Что касается фигуры самого последнего царя, то лучше всех про него сказал Чехов, а нарисовал — Серов. Это прапорщик. Чехов сказал: «Вы думаете, что он злодей. А он — прапорщик». И это, может быть, самое страшное. Это был человек, которому по масштабу его следовало бы руководить каким-то небольшим воинским подразделением, может быть. И он был бы очень хорошим руководителем этого подразделения. На портрете Серова мы видим доброго посредственного человека. Во главе России может стоять кто угодно, даже злодей, но посредственность не может. Из его дневника… Понимаете, я, как рыба об лёд, бился об этот дневник, пытаясь извлечь оттуда хоть что-то человеческое. Даже любовь его к жене выглядит довольно сентиментально и трогательно по-своему, но это не та любовь, которой можно сопереживать, не та любовь, которая вызывает отклик. Может быть, они и были хорошие люди, но это не люди, которые могут решать судьбу огромной страны. И он вообще не понимал, что происходит, мне кажется.

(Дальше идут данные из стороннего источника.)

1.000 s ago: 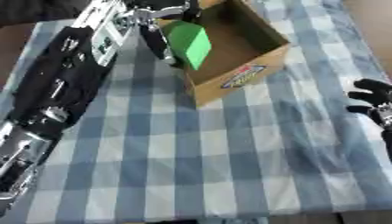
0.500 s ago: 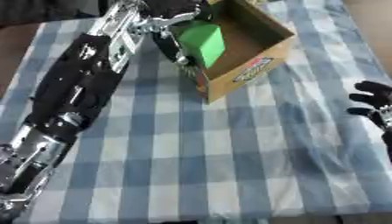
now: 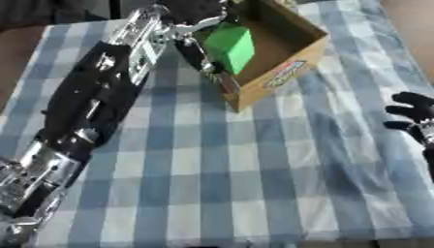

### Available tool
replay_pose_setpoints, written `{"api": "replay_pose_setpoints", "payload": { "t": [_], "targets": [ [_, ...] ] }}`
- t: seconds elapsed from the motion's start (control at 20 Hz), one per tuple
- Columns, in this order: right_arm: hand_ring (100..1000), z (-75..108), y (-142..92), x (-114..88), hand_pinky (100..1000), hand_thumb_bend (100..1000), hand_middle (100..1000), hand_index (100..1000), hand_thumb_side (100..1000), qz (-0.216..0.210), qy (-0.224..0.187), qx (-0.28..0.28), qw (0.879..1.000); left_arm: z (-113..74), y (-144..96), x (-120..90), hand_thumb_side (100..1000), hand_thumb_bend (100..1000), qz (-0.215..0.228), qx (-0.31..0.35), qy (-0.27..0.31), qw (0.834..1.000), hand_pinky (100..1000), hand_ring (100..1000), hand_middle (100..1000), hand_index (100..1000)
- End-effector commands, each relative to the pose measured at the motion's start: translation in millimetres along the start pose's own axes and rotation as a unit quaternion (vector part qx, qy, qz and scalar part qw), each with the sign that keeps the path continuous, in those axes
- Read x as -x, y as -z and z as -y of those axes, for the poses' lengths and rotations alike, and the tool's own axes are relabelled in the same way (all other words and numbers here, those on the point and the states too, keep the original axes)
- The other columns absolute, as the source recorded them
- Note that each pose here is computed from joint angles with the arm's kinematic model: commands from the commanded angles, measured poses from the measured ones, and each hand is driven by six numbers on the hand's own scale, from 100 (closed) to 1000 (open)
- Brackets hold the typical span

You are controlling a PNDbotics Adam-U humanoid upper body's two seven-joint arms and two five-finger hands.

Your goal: Pick up objects on the table and place them in the box.

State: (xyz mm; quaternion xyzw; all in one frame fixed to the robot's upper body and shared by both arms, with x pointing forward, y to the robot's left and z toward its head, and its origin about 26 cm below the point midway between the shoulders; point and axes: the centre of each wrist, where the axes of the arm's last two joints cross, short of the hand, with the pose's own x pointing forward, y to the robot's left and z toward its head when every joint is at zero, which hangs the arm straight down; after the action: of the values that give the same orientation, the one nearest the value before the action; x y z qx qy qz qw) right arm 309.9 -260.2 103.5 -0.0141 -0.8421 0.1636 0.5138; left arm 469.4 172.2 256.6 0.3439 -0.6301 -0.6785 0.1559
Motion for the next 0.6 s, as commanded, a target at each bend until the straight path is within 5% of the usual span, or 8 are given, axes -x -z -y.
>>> {"api": "replay_pose_setpoints", "payload": {
  "t": [0.05, 0.35, 0.6],
  "targets": [
    [815, 2.9, 3, -5, 718, 100, 811, 847, 730, 0.011, -0.004, -0.001, 1.0, -7.4, -5, 5, 102, 500, 0.004, 0.012, 0.015, 1.0, 730, 615, 513, 681],
    [816, 3.8, 3, -4, 719, 100, 811, 847, 730, 0.009, -0.007, -0.003, 1.0, -45.7, -17, 17, 100, 498, -0.012, -0.034, 0.013, 0.999, 726, 613, 508, 676],
    [816, 1.8, 4, -6, 719, 100, 811, 848, 731, 0.012, -0.005, -0.009, 1.0, -42.3, -13, 19, 100, 494, -0.034, -0.055, 0.0, 0.998, 727, 615, 511, 679]
  ]
}}
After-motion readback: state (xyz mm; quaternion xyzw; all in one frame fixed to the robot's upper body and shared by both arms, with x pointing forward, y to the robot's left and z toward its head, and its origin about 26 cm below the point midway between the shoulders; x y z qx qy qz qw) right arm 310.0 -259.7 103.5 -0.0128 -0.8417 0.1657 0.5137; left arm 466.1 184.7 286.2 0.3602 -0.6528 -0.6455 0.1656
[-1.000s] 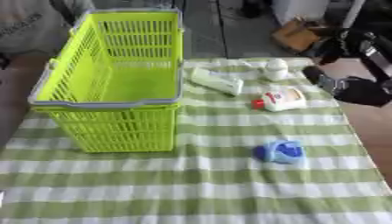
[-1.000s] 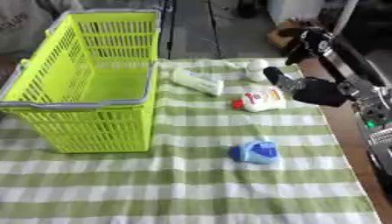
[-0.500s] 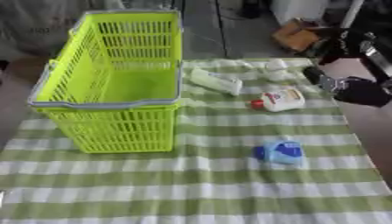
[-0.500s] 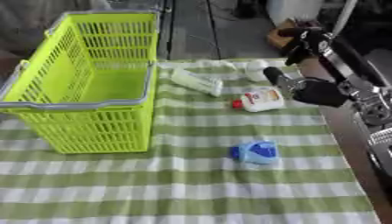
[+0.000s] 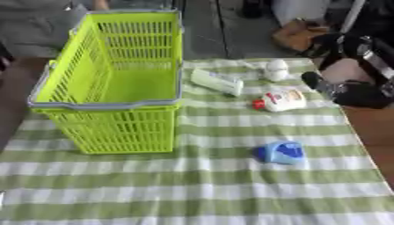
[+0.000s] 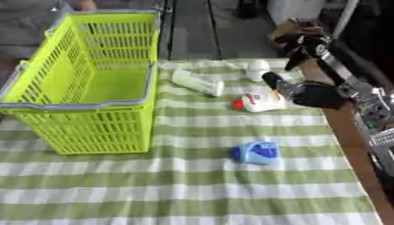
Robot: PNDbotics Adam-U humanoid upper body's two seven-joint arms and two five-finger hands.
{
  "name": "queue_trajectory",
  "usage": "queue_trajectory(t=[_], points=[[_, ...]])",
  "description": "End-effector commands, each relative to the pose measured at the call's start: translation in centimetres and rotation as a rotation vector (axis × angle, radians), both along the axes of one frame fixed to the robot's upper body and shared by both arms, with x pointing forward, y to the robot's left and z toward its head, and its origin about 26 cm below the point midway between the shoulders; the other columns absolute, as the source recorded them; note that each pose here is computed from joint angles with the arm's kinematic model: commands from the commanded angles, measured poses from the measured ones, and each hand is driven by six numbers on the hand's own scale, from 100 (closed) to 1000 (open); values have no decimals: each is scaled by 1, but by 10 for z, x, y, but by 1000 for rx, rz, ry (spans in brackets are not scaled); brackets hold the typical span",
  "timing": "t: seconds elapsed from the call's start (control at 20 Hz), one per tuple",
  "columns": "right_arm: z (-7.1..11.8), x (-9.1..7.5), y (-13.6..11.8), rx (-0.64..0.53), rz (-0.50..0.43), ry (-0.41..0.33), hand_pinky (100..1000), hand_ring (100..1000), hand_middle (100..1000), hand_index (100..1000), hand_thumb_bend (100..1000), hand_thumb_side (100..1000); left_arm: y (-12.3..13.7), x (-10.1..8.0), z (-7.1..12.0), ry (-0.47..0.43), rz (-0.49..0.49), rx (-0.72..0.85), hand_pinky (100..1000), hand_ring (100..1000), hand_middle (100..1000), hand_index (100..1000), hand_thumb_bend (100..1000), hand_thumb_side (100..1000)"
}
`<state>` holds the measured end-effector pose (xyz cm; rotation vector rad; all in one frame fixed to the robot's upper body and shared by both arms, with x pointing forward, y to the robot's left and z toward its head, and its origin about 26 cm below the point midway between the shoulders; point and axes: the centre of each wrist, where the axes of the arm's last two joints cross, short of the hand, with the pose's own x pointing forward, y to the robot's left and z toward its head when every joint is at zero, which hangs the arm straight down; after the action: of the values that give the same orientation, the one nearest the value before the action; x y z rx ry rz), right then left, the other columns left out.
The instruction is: Pick up objects on the table and place them in the box.
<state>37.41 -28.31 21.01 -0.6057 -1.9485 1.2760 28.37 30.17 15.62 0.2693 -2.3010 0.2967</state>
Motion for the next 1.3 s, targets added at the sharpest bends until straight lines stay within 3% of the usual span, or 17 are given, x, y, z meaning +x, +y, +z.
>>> queue_trajectory(t=[0.05,0.2,0.5,0.6,0.95,1.3], points=[[7,9,-8,-220,-24,74,725,682,682,841,499,506,1,-1,11,-26,-11,40,689,757,781,783,305,891],[3,18,-9,-374,-48,145,767,746,704,831,496,501,1,-1,11,-23,-14,43,689,757,781,782,306,892],[-13,32,-5,-525,-46,241,800,797,733,838,529,458,0,-1,10,-19,-23,49,690,757,781,783,304,893],[-18,36,-4,-553,-37,271,801,802,739,839,543,445,0,-1,10,-18,-26,52,690,757,781,782,304,893],[-37,50,-4,-658,-5,411,836,853,767,863,574,277,0,-1,10,-13,-31,57,690,757,781,782,302,894],[-44,53,-3,-711,12,467,845,868,778,863,566,277,-1,-1,10,-13,-34,59,690,757,782,782,301,894]])
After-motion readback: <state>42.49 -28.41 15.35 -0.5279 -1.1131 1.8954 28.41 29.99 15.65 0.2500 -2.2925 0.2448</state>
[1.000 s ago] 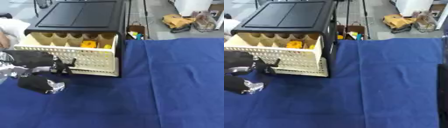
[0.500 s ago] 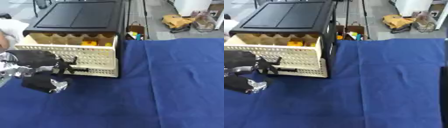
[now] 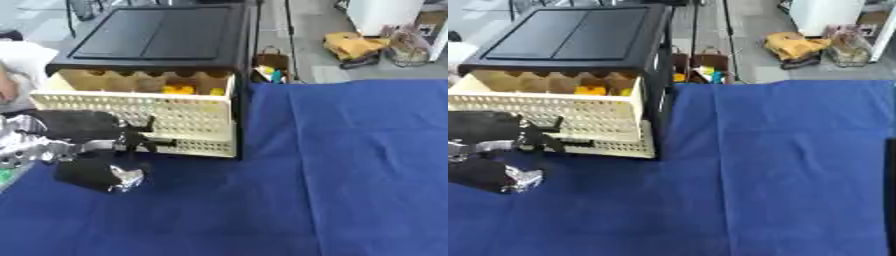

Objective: Pick up objects from table and place into drawer.

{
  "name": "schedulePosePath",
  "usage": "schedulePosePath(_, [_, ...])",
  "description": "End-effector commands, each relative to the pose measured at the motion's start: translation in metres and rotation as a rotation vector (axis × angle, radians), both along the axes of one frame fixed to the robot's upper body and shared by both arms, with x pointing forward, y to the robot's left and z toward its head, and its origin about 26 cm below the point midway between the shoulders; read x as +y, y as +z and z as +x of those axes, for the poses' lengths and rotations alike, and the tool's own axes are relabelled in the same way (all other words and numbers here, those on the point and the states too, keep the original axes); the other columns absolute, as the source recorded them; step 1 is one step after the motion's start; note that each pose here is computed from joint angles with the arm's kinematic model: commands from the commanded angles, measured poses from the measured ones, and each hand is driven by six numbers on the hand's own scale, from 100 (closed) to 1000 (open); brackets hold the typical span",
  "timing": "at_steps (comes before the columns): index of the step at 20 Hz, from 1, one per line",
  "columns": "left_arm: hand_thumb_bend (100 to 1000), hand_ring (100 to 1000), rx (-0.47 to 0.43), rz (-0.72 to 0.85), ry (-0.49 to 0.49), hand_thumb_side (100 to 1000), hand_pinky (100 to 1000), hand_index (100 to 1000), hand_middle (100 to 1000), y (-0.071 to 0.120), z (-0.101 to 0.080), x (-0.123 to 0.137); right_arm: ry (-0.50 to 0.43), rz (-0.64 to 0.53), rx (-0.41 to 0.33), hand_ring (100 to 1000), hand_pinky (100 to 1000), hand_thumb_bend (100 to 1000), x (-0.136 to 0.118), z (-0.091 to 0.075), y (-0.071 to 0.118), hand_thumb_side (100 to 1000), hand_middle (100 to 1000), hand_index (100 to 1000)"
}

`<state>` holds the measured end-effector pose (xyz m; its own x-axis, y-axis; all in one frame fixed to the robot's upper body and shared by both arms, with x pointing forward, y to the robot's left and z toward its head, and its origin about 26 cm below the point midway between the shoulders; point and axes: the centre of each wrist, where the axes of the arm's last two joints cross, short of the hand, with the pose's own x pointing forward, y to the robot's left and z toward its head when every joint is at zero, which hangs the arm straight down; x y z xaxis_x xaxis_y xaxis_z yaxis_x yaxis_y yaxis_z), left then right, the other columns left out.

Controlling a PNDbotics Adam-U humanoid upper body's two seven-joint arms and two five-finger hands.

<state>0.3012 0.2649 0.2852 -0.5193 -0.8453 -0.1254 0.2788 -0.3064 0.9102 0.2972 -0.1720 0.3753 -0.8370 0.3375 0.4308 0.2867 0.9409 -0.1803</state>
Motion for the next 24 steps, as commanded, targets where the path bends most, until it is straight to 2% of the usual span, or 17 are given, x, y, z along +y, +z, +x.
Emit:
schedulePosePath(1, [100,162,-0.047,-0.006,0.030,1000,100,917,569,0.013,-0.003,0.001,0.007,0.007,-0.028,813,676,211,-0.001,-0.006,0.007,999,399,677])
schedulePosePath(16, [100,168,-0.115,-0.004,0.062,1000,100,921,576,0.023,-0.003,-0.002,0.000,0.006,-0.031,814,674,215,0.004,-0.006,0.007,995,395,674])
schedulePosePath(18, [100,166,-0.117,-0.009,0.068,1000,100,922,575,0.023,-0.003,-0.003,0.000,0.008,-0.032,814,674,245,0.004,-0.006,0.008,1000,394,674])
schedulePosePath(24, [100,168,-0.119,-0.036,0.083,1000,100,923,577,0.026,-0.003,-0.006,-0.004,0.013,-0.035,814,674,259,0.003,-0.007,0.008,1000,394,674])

Я, кстати, имел с одним петербуржским приятелем, замечательным критиком, довольно долгую беседу на эту тему. Он как раз видит в нём некоторое демоническое начало. Видит в нём, во-первых, высокий интеллект, прекрасный литературный вкус, а во-вторых — очень большую злобу. А какой там был литературный вкус? Ну, Тэффи ему нравилась. Тэффи — хороший писатель. Кому же Тэффи не нравится? Она просто очень универсальна как раз. Нравился ему Конан Дойль, допустим,— тоже хорошо. Но когда изгоняют Горького из академии по его же идеи… Он пишет после его избрания, более чем оригинально, пишет он. Вот Горький нехорош ему.
Это человек, который вообще не очень понимает, что в стране происходит, и не очень за этим следит. И мне кажется, что всё-таки действительно от него в огромной степени зависела та катастрофа, в которую Россия впала. Тут был и рок, и фатум, и что хотите, но была и его личная вина. Ничего не могу с собой сделать. При всём ужасе перед участью этого человека я не могу не признать, что доля его вины в происходящем была. Хотя я его детям, его жене, его прислуге сострадаю бесконечно.